The cloudy unicorn floated lazily above them, shielding them from the burning screams of the fiery moon. There are no two outcomes here. The unicorn will feed on soul tonight. It hissed them on, tasting the angry tentacles of their souls with each clash of their swords. So close. Just a little longer before the scope down.

The sword flashed like a stealing whip out of nowhere, finding it’s soft home deep inside. There was no flash of lightening or naked nymphs. There was a silence, profound, traveling endlessly between the mountains they could not see.

The silence echoed out across the universe. Every being held its breath and bowed in reverence and awe. The deed was done the debt was paid. Now there was only chaos.

The unicorn burped as it floated lower to get drunk. There are no losers and winners here. Only a winner – as it was always meant to be. And it had no blood on its hand, just lots of it on its smile. When it spread it’s wings, it covered all the land in darkness.
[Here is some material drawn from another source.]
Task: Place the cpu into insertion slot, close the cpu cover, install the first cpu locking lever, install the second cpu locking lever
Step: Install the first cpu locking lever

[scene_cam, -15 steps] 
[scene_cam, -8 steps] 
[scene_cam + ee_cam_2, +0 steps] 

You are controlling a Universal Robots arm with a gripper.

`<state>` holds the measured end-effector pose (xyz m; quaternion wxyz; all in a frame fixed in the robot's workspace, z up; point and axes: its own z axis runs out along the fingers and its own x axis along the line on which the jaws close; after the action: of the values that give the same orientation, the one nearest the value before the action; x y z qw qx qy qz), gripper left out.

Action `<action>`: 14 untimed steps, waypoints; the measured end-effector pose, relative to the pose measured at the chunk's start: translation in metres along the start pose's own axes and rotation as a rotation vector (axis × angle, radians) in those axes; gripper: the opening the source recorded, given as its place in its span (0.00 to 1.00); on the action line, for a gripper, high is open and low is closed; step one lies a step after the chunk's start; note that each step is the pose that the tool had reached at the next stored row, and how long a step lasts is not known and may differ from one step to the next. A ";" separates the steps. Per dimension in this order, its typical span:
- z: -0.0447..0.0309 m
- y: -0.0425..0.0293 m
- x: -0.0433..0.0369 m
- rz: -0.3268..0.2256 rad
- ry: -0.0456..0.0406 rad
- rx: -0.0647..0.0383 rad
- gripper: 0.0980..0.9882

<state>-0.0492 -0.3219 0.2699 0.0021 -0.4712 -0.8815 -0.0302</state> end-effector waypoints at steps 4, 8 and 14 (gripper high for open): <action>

They both shivered, one on his feet and one on his knees, like the sun was sniffed out.

The dry sand wept blood as he crept slowly bit by bit to lie down. There are no losers and winners here. Only a devourer – as it was always meant to be. They can play their little games, speak their ages old lies, it did not care. It will always feed anyways.

Like time

I was huddled in the corner next to the bed when the spaceship swayed close to my window. Aren’t you guys stupendously late this time around? I watched lazily as the lights changed. This isn’t really as bright as I remember, or maybe it’s just darker than I remember – there’s very little I can remember anyways.
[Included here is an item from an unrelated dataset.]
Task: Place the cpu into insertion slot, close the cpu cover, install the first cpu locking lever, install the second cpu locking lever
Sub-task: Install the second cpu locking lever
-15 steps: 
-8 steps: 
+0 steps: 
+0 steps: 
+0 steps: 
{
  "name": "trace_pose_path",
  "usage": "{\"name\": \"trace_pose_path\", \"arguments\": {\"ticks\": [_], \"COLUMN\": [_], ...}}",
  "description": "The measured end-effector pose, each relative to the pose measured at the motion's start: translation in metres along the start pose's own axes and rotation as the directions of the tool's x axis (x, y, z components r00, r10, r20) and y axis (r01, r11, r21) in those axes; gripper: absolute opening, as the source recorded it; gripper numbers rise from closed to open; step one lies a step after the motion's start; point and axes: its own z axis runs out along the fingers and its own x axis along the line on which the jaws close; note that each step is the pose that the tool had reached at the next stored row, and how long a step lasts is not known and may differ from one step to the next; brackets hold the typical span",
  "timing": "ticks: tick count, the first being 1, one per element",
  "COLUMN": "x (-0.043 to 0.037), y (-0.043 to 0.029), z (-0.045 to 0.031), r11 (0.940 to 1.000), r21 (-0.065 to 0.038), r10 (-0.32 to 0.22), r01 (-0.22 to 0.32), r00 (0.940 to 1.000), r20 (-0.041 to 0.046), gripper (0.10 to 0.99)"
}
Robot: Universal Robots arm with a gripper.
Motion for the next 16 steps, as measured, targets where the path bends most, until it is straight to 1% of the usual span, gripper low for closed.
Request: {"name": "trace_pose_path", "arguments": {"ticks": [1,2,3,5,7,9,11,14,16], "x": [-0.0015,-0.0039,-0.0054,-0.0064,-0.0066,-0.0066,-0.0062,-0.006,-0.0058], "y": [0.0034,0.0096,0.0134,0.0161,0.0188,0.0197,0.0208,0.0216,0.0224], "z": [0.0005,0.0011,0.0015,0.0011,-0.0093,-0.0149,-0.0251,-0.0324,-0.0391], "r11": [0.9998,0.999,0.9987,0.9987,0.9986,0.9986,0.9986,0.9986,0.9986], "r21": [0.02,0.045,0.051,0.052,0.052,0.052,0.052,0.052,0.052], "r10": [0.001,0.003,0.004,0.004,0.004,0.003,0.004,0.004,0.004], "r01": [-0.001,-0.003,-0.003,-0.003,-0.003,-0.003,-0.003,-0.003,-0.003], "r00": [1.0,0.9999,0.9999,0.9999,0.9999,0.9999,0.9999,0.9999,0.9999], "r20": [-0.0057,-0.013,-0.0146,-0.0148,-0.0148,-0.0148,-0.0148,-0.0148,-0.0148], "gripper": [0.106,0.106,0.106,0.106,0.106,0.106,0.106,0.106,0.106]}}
Come sit with me and read me your favorite line from that book again. Flip through and find it, I have time. I can wait as long as I’m looking at you. Just give me time, and I’ll be here looking at you. Tell me stories, you know, like that story I once told you in a delirium but never completed. Tell me the same story again, make up an ending and tell me the whole thing. You know I’ve waited for years and years to hear that ending and it’s all yours now.

It’s not unusual to be me. My hair just looks weird and my eyes have this sagging blackness around them. When I stopped time short so we may never grow old again, my body made up for it and aged at triple the speed. But I’ve still got time. At least, I hope it’s enough time to tell you the one story I actually believe. You know, that story that will change everything for you and me. And I won’t be delirious.
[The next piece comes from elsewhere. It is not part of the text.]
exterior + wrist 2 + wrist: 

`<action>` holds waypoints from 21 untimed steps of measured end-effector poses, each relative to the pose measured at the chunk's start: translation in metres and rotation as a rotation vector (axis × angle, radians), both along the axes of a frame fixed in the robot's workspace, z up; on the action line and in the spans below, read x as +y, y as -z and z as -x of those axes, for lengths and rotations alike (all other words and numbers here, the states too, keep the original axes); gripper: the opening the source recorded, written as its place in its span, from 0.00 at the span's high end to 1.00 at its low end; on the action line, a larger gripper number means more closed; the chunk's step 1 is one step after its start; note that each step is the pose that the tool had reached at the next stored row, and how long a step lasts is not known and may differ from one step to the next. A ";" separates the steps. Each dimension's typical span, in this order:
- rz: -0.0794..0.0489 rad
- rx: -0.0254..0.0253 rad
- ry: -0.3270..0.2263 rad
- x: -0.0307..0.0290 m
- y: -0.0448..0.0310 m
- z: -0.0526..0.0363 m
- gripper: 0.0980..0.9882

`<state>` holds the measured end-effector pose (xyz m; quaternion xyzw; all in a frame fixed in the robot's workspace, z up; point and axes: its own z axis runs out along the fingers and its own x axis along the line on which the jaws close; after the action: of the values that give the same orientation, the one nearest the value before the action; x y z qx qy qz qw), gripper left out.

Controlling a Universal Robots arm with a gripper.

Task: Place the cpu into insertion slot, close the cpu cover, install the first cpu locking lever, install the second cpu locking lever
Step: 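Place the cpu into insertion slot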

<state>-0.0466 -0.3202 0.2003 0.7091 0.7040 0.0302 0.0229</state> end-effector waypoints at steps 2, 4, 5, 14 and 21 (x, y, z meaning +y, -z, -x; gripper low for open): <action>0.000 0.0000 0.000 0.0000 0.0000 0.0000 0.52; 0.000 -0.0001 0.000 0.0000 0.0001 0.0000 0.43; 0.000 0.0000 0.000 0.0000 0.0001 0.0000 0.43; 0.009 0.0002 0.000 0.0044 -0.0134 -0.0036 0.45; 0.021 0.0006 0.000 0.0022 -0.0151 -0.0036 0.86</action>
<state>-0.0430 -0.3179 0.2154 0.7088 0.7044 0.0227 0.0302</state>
I love you. I love the thought of you, the presence of you. And there’s always time to love you more. As it ticks on, I’ll be fine. You know there’s nothing you can do so just relax and smile for my sake. You watch it closely like a little girl in a candy store. You watch closely and every time you see a crack, you rush to fill it up with your soul. But we both know cracks have a tendency to grow with time. You can’t fill them all all the time. You can fight but you know you’ll lose, like time.

Just keep your eyes on the spaceship. This time around, at least the sky won’t shatter to pieces again and cut my face. I’d get up and watch the spaceship too, but I’m just way, way too tired this time around. Time has painted me very differently from the last time the spaceship was outside my window.

Let’s play video games, or fly a kite, or blow bubbles or paint little dots on the walls and ceiling. Is that all right with you? Can I lean on you a bit? I’m fine but, you know, I haven’t yet made amends. We can ignore everyone else, like they never existed, as long as you have that happy look on your face.

You always wanted to play the piano. I wish you can play the piano for me today. I wish I can sit next to you and watch your fingers fly across like wild fairies. But all I can really watch is the sluggish lines made by time. It’s sticky and messy, broken even, so let’s just run barefooted straight through the grass. We won’t get anywhere, but that’s the last thing I will be thinking about.

The bright light of the spaceship outside silhouettes you, so that you may never leave the room. I’m feeling kind of broken right now, but I’m glad we broke all the rules. I’d go back and do it all over again, then break a few more, then laugh a lot more, then lie a little less, then try to make sense of the spaceship yet again. Just like time.